AutoGluon-Zeroshot

This repo is made to faciliate the discovery of stronger AutoML system defaults via extensive analysis of large-scale benchmarking results and simulation-based zeroshot portfolio construction.

This repo is WIP and is an actively on-going research effort.

Installation

Requires the latest autogluon installed (can be installed from source).

Quick-start

You can try the code out to generate a zeroshot portfolio immediately by running scripts/simulate/bagged/run_simulate_zs_single_best_bagged.py. Note: You will need ray installed to run without edits.

Related Repositories

https://github.com/ISG-Siegen/assembled - Focused on finding strong ensemble algorithms given a fixed set of models using similar simulation-based approaches. Could be useful to combine the zeroshot simulation logic of this repo with the ensemble simulation logic of assembled.

In-Depth

Config Generation

To generate model configs, run scripts/run_generate_all_configs.

Existing configs are stored in data/configs/.

Configs created in this way can then be run on the benchmark to generate results needed for conducting zeroshot simulation.

Refer to scripts/run_generate_amlb_config.py for more details.

Generating hyperparameter sweep results (Running the benchmark on all configs)

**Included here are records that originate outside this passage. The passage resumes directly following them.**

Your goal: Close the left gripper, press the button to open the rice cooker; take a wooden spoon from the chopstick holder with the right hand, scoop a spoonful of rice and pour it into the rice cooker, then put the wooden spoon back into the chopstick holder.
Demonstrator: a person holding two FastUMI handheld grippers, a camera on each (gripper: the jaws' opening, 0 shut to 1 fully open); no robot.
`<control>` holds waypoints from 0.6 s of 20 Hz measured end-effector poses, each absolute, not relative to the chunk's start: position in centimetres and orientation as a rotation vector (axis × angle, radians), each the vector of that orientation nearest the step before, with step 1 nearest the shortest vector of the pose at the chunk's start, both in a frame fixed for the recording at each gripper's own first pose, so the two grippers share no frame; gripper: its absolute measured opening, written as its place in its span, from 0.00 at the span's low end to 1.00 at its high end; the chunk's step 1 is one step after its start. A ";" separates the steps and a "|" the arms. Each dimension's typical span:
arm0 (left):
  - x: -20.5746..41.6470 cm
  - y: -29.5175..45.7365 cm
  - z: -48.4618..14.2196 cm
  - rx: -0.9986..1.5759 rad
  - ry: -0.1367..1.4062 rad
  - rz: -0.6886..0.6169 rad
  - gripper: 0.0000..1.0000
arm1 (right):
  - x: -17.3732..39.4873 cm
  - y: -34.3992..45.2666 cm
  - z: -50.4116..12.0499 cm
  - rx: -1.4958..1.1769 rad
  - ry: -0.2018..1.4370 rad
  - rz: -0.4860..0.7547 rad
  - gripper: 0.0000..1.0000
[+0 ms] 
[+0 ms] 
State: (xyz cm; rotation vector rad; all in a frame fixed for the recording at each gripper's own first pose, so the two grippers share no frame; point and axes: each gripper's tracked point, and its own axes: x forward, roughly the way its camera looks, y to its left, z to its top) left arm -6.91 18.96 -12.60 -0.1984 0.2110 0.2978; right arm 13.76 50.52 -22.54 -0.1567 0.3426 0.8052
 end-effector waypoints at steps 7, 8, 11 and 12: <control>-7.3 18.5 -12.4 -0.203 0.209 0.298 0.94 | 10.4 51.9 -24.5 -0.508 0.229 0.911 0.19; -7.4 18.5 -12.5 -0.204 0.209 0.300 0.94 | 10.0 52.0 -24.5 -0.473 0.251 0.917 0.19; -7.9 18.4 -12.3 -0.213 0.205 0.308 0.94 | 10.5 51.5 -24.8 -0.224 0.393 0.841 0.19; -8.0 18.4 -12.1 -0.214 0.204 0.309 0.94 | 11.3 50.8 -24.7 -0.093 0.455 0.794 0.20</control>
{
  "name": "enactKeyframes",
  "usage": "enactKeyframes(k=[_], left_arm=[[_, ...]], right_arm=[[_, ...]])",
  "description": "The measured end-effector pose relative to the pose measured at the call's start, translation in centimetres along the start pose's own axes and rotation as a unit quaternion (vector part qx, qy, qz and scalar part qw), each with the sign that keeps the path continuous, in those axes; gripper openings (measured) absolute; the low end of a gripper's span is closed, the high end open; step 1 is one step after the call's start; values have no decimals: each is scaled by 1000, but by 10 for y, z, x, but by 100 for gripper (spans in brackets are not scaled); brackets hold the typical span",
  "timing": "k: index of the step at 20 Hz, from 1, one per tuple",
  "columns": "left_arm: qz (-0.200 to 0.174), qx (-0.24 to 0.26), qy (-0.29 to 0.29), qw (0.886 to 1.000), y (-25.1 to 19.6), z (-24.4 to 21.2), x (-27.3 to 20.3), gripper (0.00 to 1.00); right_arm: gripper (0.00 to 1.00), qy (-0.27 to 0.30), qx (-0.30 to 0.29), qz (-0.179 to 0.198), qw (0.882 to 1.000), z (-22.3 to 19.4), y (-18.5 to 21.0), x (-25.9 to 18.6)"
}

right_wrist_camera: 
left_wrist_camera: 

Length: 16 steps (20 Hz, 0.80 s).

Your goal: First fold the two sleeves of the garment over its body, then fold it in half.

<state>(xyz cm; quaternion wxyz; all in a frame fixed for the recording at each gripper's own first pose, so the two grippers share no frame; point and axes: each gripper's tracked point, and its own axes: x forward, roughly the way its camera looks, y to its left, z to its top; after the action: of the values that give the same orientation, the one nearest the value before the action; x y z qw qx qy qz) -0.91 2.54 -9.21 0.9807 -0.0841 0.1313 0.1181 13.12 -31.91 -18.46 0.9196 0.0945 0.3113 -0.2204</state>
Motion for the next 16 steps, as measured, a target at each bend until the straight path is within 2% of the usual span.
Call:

WIP. This repo contains results that are already generated inside data/results/.

Downloading results

WIP. This repo contains results that are already generated inside data/results/.

For size related reasons, the following files are not included in this repo and must be downloaded separately:

zeroshot_gt_2022_10_13_zs.pkl : 200 MB, contains ground truth labels for 610 dataset folds on test and validation, plus metadata information.
zeroshot_pred_proba_2022_10_13_zs.pkl : 17 GB, contains prediction probabilities of 608 model configs for 610 dataset folds.

Access to downloading these files is currently WIP. The code to do so if you have permissions is in scripts/simulate/*/run_download_metadata*.py. You can run SingleBest simulations without these files, but Ensemble simulations require these files.

Note: zeroshot_pred_proba is actually 260 GB, but has been shrunk to 17 GB by removing datasets that use a lot of space to store prediction probabilities. In future, better results could be achieved by using more of the datasets, at the cost of more memory usage and slower simulation speed.

Zeroshot Simulation

Now that we have results for every config on every dataset, we can simulate config combinations or portfolios and test how well they perform.

Two simulation strategies are implemented:

SingleBest - Create a portfolio that scores by choosing the model with the best validation score as the final solution (no ensembling)
- Run via scripts/simulate/all_v3/run_simulate_zs_single_best.py
Ensemble - Create a portfolio that scores by creating a GreedyWeightedEnsemble via the validation data as the final solution.
- Run via scripts/simulate/all_v3/run_simulate_zs_ensemble.py (Requires zeroshot_pred_proba file downloaded)

Scoring function

To determine how well a portfolio does, we calculate average rank across all datasets (lower is better). Rank is calculated by comparing the evaluation metric score of the portfolio on a given dataset to other potential solutions. We currently compare against the results of different AutoML systems stored in data/results/automl/.

Avoiding overfitting

To ensure overfitting is not occurring, we run cross-validation during simulation and return the average rank on the holdout fold as the portfolio score. Note that this average score is not for a particular portfolio, but rather for the entire simulation process, since every fold will generate a different portfolio.

Validating a portfolio

WIP. To check if a portfolio is indeed strong, we can generate a results file as if we had run that portfolio on the benchmark, but instead using the simulation results directly. With this results file, we can send this to analysis code that can compare it against other portfolios and AutoML systems. Note that this analysis code is currently not publicly available, but is planned to be available in future.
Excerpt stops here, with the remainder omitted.